Consumers affected : More than 20,000 investors

Estimated damage : Loss of up to the 80% of the investment


Banco Popular launched convertible bonds worth €700 million in 2009. On maturing, these bonds could be exchanged for shares in the bank. However, thousands of clients lost up to 80% of their investments. These products were commercialised without enough information and consumers were unaware that they could lose money with these products.

 

The Spanish securities regulator CNMV imposed a €1 million fine on the bank for commercialising these bonds. The Supreme Court explained that the consumer would have had to be an expert in the stock market to understand the product and that the bank did not give the customer enough information in the documentation.


Foreign currency loans

Spain


Consumers affected : 65,000 households

Estimated damage : Difficult to estimate, in some cases some of the families were under a mortgage execution process that could be stopped


In 2007 and 2008, numerous banks offered foreign currency mortgages to their clients, mainly in Japanese yen or Swiss francs. The banks informed customers that these products had a much lower interest rate, but did not explain that borrowers were exposed to exchange rate fluctuations. Some of the mortgages rose up to 30% of the original amount when the exchange rate increased.

 

On 30 June 2015, the Supreme Court ruled that foreign currency loans were a complex financial instrument and that therefore banks had to inform the customer about its risks, which it failed to do.


Share options

spain


Consumers affected : 190,000 shareholders

Estimated damage : : €1.2 billion


Bankia launched a campaign to sell share options to small investors. Its Initial Public Offering (IPO) filings contained “serious inaccuracies” regarding the true state of the lender’s finances at the time of its stock market launch. Bankia had to be taken over by the government’s Orderly Bank Restructuring Fund (FROB) in May 2012, less than a year after listing on the stock exchange.

 

The Supreme Court ruled that Bankia had to return the money spent on its shares. Bankia offered any retail investors who acquired shares during the bank’s IPO in 2011 the opportunity to fully recoup their investments quickly and easily, without having to meet any other condition and at no cost and without recourse to legal proceedings or out-of-court settlements.


Preferred shares

Spain


Consumers affected : 300,000 for Bankia, other banks also involved

Estimated damage : €12 billion


Some banks took advantage of their clients’ trust to sell them products that were not appropriate for their profile. The shares clients were sold were complex and high-risk instruments because the capital invested could easily be lost. Nevertheless, they were offered by credit institutions, mainly savings banks, as an alternative to normal deposits without informing consumers of their risks. Customers, who were typically pensioners, were convinced that the preference shares were a safe investment option capable of yielding up to 8%. The shares were allegedly marketed by branch managers with little understanding in the complex equity products.

 

In the case of Bankia there was a trial legal arbitration process. The Provincial Court of Madrid ruled in favour of the affected consumers. On 24 June 2016, Bankia’s appeal was dismissed, confirming the sentence of the Madrid court from 30 June 2015 where the contracts were declared null.


Savings products

Slovenia


Consumers affected : About 40,000

Estimated damage : Estimated damages paid by the bank to savers in extra-judicial settlement were €13 million. The total damages are higher.

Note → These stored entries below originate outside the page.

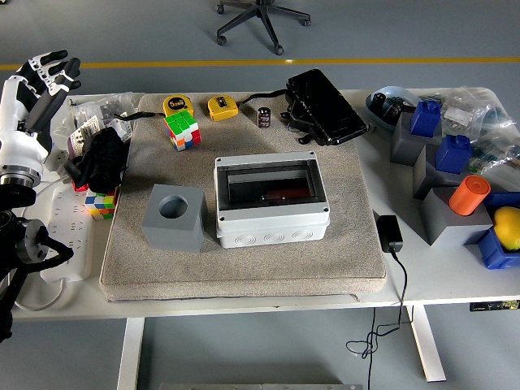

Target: Fetch the battery,place it into the box,close the lid of the box

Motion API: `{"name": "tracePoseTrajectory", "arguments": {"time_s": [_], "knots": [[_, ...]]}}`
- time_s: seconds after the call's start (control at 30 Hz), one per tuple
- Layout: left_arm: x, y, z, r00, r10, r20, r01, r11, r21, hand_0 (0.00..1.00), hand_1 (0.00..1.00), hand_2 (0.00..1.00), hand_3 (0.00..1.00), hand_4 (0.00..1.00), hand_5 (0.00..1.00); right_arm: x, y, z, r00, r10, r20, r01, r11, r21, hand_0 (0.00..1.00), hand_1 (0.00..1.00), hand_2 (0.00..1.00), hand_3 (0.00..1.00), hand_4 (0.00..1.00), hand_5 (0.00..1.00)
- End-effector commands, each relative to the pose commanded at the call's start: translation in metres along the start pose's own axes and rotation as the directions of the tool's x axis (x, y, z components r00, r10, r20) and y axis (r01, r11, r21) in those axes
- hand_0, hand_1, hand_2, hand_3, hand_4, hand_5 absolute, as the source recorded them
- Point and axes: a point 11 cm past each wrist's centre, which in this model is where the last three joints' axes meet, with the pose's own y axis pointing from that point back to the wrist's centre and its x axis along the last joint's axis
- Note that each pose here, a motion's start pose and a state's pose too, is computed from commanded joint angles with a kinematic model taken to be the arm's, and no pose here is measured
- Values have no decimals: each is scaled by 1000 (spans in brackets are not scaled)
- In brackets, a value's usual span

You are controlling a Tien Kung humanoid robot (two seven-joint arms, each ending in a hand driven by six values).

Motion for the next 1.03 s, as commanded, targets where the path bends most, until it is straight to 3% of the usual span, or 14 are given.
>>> {"name": "tracePoseTrajectory", "arguments": {"time_s": [1.03], "knots": [[-11,1,2,998,-60,9,60,998,1,614,641,607,618,948,418,-9,0,-9,1000,-12,16,12,1000,16,610,642,619,581,917,479]]}}
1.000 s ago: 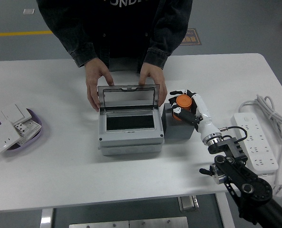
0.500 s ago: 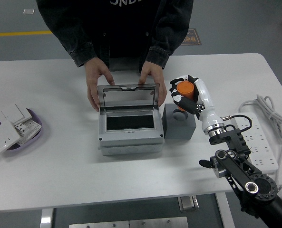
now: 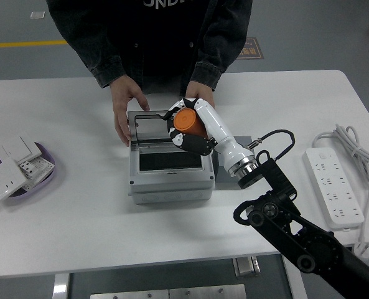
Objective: Pick up the cylinder from the cube,place it in the box,flap close box
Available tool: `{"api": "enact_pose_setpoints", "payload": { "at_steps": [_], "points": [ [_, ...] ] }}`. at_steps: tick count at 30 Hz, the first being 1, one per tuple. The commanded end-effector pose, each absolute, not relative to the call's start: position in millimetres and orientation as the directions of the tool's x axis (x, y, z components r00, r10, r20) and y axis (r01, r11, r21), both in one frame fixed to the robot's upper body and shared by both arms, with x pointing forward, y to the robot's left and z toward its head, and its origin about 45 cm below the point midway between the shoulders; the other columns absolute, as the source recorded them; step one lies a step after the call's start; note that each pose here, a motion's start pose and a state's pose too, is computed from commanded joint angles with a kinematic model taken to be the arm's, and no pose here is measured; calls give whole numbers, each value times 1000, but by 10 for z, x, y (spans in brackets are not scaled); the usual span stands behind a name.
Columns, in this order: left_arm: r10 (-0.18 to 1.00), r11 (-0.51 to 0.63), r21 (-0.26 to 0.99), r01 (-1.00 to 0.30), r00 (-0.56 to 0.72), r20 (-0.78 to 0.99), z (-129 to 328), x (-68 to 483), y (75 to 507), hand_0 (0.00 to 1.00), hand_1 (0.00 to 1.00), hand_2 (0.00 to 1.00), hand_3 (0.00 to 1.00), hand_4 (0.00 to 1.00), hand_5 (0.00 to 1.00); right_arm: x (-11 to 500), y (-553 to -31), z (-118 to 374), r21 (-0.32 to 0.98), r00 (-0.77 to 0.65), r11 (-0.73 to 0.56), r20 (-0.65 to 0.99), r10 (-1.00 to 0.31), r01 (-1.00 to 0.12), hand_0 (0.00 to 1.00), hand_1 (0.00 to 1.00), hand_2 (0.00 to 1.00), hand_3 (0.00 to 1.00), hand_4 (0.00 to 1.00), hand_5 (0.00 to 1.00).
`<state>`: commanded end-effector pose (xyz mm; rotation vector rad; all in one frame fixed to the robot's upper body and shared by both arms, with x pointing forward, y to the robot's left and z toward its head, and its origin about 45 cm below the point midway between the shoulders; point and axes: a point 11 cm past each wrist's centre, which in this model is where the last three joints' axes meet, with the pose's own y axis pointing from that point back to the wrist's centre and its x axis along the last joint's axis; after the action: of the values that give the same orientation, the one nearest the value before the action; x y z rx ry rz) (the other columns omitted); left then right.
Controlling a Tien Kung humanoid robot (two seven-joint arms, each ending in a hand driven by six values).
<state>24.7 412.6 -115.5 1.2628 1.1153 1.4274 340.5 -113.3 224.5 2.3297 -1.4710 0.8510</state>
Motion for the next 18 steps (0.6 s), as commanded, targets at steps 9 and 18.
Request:
{"api": "enact_pose_setpoints", "payload": {
  "at_steps": [9,18],
  "points": [
    [978,-196,979,-53,-79,192,-1142,243,4167,638,664,577,642,735,278,3438,-925,2104,33,341,-500,769,-540,-866,21,141,219,179,2,2],
    [979,-194,979,-57,-76,189,-1144,259,4156,638,664,577,642,735,284,3401,-774,1996,123,367,-537,851,-375,-835,94,196,299,288,2,2]
  ]
}}
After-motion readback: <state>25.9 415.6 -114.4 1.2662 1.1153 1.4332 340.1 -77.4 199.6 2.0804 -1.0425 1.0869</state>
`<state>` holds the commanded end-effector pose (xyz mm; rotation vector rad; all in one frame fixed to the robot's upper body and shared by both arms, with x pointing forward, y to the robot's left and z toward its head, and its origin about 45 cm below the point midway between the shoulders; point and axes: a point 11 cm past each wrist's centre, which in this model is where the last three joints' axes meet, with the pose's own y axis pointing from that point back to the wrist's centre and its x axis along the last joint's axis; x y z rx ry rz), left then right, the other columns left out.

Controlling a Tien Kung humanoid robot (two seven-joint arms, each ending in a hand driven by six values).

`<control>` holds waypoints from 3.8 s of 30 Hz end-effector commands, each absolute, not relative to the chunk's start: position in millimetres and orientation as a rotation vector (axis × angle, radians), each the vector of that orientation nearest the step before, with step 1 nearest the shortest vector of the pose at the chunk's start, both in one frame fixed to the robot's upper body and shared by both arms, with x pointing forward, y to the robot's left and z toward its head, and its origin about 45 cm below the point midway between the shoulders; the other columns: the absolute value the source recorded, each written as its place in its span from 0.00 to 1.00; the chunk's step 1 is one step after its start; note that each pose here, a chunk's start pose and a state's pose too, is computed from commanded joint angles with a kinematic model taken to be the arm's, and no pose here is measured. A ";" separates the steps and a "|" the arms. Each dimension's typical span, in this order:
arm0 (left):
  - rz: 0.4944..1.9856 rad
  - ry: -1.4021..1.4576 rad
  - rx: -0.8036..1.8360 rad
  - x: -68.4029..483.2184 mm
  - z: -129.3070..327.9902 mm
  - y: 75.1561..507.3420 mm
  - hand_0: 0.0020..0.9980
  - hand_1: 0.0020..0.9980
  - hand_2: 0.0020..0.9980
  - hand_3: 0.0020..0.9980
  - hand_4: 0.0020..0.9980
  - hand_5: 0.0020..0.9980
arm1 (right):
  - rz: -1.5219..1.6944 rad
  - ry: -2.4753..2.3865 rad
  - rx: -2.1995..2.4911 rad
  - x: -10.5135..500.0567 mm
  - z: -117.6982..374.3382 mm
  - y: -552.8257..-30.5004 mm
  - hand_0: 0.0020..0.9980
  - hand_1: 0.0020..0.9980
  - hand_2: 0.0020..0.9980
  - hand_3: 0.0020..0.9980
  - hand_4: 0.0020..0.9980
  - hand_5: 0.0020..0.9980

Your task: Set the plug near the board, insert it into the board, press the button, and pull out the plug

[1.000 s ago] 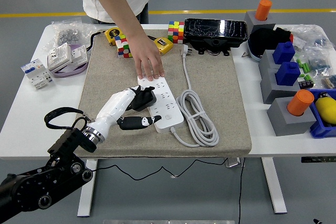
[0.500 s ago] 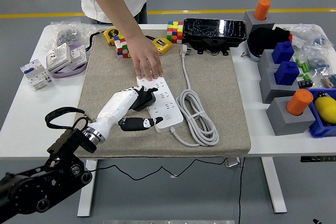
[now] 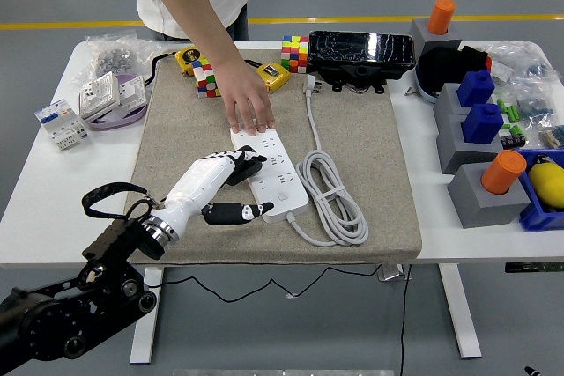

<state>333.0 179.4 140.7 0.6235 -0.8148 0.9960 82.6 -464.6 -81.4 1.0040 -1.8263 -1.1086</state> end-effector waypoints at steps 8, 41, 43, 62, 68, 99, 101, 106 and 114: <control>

NLB, at the time the largest Slovene bank, offered a 5-year savings product with attractive interest rates. However, in the environment of falling interest rates, it started to reduce the contractual interest (thus breaching its own contractual terms). Savers were not clearly informed about the conditions of their product.

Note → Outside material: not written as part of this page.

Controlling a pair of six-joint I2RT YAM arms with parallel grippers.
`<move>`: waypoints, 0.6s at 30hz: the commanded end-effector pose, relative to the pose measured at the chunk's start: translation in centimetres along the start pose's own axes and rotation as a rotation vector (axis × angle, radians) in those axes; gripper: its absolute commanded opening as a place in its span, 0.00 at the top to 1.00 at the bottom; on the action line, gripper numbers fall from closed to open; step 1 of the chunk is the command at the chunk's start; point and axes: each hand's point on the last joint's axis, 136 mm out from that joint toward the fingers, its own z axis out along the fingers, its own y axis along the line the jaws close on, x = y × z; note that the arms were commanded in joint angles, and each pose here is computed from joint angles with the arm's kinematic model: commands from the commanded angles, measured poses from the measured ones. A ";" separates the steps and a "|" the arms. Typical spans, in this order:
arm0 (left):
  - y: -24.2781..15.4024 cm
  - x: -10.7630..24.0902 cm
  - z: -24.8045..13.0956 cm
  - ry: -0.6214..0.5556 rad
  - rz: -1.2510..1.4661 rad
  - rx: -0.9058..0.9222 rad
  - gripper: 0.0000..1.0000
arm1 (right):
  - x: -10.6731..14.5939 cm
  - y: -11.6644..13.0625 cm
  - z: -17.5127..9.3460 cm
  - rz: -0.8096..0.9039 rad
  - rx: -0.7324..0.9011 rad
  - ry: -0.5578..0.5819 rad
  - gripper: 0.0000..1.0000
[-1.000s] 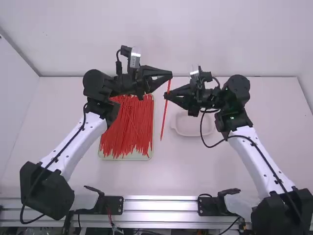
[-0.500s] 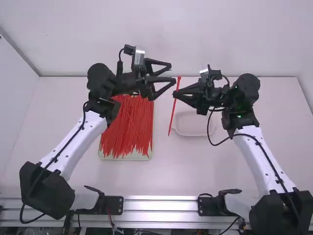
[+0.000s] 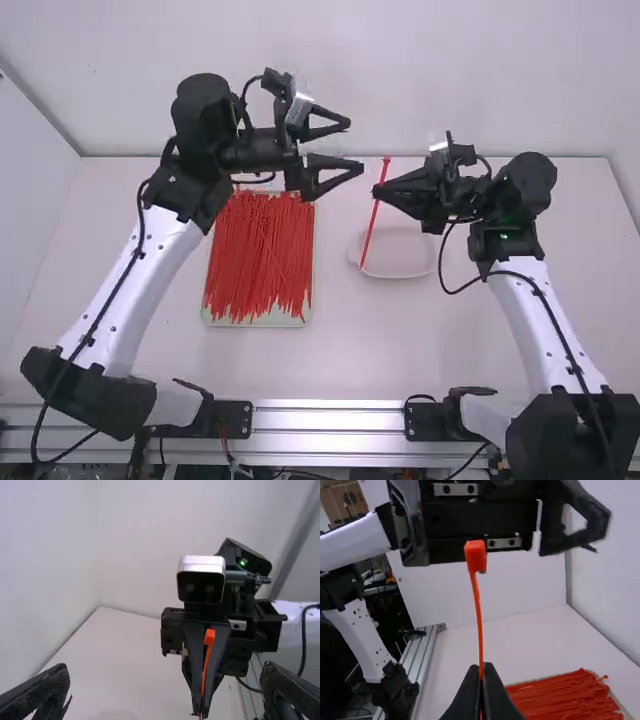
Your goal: Fasten the cable tie
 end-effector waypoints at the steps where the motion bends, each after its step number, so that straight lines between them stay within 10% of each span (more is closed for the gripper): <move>1: -1.5 0.4 0.4 0.000 0.111 0.137 0.05 | -1.0 1.0 0.6 -0.055 -0.039 0.006 1.00; 8: -1.7 1.0 0.5 0.007 0.061 0.182 0.21 | -1.3 1.4 0.9 -0.102 -0.053 0.003 1.00; 14: -2.9 0.7 0.3 -0.009 0.076 0.262 0.57 | -1.5 1.3 0.9 -0.104 -0.040 -0.005 1.00; 18: -2.8 0.7 0.4 -0.011 0.027 0.265 0.59 | -1.7 1.0 1.0 -0.106 -0.027 -0.012 1.00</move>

The Slovenian Consumers’ Association (ZPS) represented about 160 savers in court and was successful at the Supreme Court level in 2011. The remaining consumers accepted a settlement with the bank with a lower pay-out. Afterwards, the Slovenian central bank issued rules on the transparent calculation and disclosure of interest in savings products.


Foreign currency loans

Slovenia


Consumers affected : 16,000 households

Estimated damage : The monthly installment of a typical household increased by 40% between 2006 and 2017 due to the appreciation of the Swiss franc.


Consumers were misled about the real nature of the loan sold by banks, in particular on the exchange rate risks that were involved when taking out a loan. Risky loans were in particular sold to consumers for their mortgages. Some consumers were offered these loans because, according to the banks, they did not have sufficient creditworthiness for a home-currency mortgage. However, anecdotal evidence from the courts (including statements by former bank employees) show that bank employees were encouraged to sell foreign currency loans.

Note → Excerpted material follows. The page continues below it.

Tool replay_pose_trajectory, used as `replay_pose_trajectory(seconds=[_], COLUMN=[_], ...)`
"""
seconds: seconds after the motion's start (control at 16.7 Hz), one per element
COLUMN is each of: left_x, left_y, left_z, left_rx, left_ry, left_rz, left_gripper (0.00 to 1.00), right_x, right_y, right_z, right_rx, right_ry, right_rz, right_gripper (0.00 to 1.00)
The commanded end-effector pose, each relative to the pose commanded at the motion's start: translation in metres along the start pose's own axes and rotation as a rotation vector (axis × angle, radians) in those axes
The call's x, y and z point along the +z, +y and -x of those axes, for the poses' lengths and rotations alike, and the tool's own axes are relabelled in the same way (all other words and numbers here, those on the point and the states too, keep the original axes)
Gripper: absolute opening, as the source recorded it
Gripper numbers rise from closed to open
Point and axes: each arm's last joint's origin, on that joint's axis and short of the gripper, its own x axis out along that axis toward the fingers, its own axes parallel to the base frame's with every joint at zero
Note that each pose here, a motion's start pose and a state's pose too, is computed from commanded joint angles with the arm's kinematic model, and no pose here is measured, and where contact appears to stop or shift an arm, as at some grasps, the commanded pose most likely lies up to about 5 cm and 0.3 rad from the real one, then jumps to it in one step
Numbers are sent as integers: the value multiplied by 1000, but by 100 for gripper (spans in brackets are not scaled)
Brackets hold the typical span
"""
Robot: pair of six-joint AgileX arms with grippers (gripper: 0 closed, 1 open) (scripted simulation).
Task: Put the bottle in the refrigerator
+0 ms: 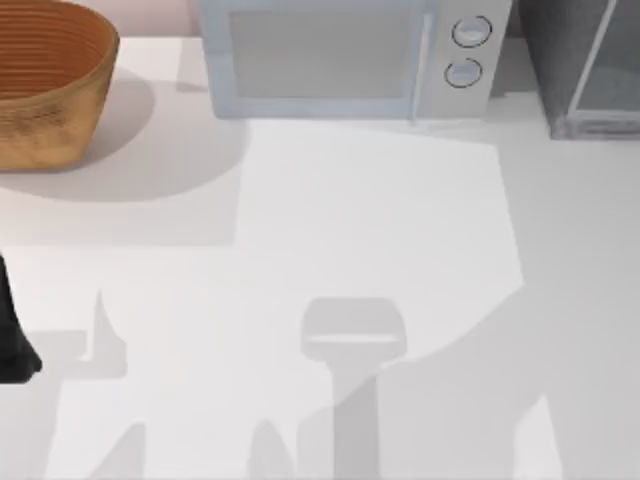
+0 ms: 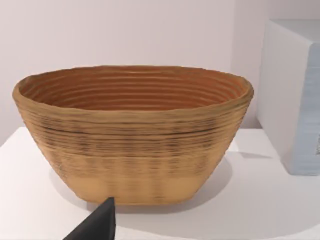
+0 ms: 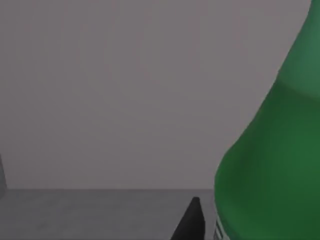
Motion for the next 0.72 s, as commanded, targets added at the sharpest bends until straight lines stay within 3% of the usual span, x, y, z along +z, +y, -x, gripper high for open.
replay_pose_trajectory(seconds=[0.54,0.72], left_x=[0,0], left_y=[0,0], left_z=[0,0], left_rx=[0,0], left_ry=[0,0], left_rz=[0,0], left_gripper=[100,100], right_x=[0,0], right_y=[0,0], right_z=[0,0], right_rx=[0,0], right_ry=[0,0], right_rz=[0,0], right_gripper=[98,100])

A large number of Slovenian banks were involved. This is a list of providers brought to court by the Slovenian Consumers’ Association (ZPS) and the association of Swiss currency loan holders: Abanka,Addiko Bank (former Hypo Alpe-Adria Bank), BKS bank, NKBM bank, NLB bank, Probanka, Sberbank (former Volksbank), SKB (owned by Societe Generale), Sparkasse, Unicredit (former Bank Austria).

Court cases are still ongoing.


denominated in foreign currencies

Romania


Consumers affected : Around 150,000 mortgages were denominated in Swiss francs.

Estimated damage : In 2014, around 90% of all loans were denominated in foreign currencies, of which around 8% were in Swiss francs.


In the years before the financial crisis, Romanian consumers took out loans denominated in foreign currencies (euro and Swiss francs) in large numbers. Foreign currency loans were marketed to consumers at lower interest rates than loans in the local currency (lei). 91% of Romania’s banking assets belong to foreign banks.

At the beginning of the financial crisis, the national currency substantially depreciated against the euro and the Swiss Franc, placing consumers with loans in these currencies in an extremely difficult position. In January 2015, consumer debt soared further due to the fact that the Swiss franc rose against the euro by more than 20%.

For a long time, the government did not intervene to protect consumers, saying instead it wanted the banks to come up with voluntary solutions negotiated with borrowers. In the end, in October 2016, theRomanian Parliament approved a law to help Swiss franc borrowers convert their mortgage loans into Romanian leu at historic rates. However, the Romanian government challenged the law in the Constitutional Court arguing that it “will take all necessary measures for the law to protect the people who actually cannot pay their loans, but not speculators.” In addition, in April 2016, the government approved a law that allows mortgage borrowers to wipe away their unpaid loans by returning their property to the bank.


Swiss franc surged

Poland


Consumers affected : Around 550,000 consumers

Estimated damage : Due to a substantial surge of the Swiss franc against the euro, monthly repayments of Swiss franc mortgage borrowers increased, and sometimes even doubled.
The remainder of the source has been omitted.